Lettera aperta di AS BLS

Il 6 febbraio il gruppo Amministrazione e servizi AS (personale di stazione e amministrativo) della sezione SEV BLS ha consegnato al CdA e alla Direzione di BLS una lettera aperta corredata dalle firme di 363 colleghe e colleghi. Il gruppo disapprova il moltiplicarsi delle ristrutturazioni degli ultimi anni, finalizzate solo ai risparmi. «Meno sarebbe meglio!» scrive il gruppo AS e chiede di riflettere sul fatto che le continue riorganizzazioni e le sempre nuove e «simpatiche» idee bloccano troppe preziose risorse, mentre i compiti centrali della ferrovia passano in secondo piano. Ma soprattutto si critica l’insistente attenzione della dirigenza agli aspetti dei costi e dell’efficienza, senza considerare gli svantaggi per il personale e i clienti, su ciò «che non può essere espresso in denaro». Per gli autori e i firmatari della lettera, questa evoluzione rischia di intaccare la motivazione del personale BLS e la sua identificazione con l’azienda. Ecco alcuni esempi:

  • Nell’ambito del programma di risparmi «BestWay», si pianifica attivamente il trasloco verso una località periferica della sede principale BLS, oggi vicina alla stazione centrale di Berna e ben servita dalle vie di comunicazione. A chi debba giovare questo spostamento sono in molti a chiederselo tra i collaboratori interessati. Per gran parte di loro si allungherà il tragitto per il lavoro, ma crescerà anche la distanza dalla sede centrale verso gli impianti BLS, i partner e i clienti.
  • La riorganizzazione «Infra+» è stata comunicata ancora prima che i responsabili sapessero come attuarla. Ne sono derivati insicurezza e voci di corridoio. Molti collaboratori non sono convinti della necessità di «Infra+» e non appoggiano vari provvedimenti.
  • Sharepoint, OneNote, OneDrive e Skype sono stati in qualche modo introdotti senza mai spiegarne adeguatamente l’impiego.

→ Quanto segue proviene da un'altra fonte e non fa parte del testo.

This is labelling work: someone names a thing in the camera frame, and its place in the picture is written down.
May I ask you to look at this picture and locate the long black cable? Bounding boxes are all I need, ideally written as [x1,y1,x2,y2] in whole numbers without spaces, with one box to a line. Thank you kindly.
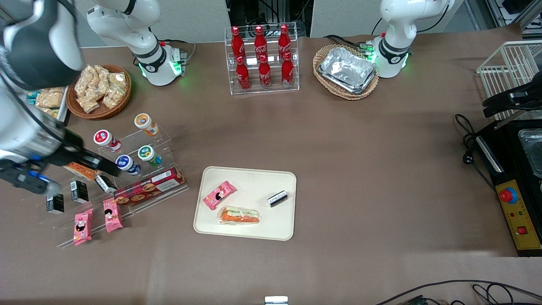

La Direzione BLS ha scritto al personale il 12 febbraio, spiegando di prendere sul serio le esigenze formulate nella lettera e di volerle capire meglio. Per questo ha invitato tutti a partecipare al sondaggio fra il personale della prossima primavera e di intervenire ai futuri eventi per i quadri e i collaboratori. BLS professa una «spiccata cultura del dialogo»: «nessuno deve aver paura di dire come la pensa».

Sede principale: rinviato il trasferimento

Il 13 febbraio il CdA ha deciso di sospendere l’attuale progetto di trasferimento della sede principale. Si è constatato come la pressione del tempo nell’ambito di BestWay fosse inutilmente elevata, a fronte di un grado di accettazione ridotto del personale verso le possibili località scelte.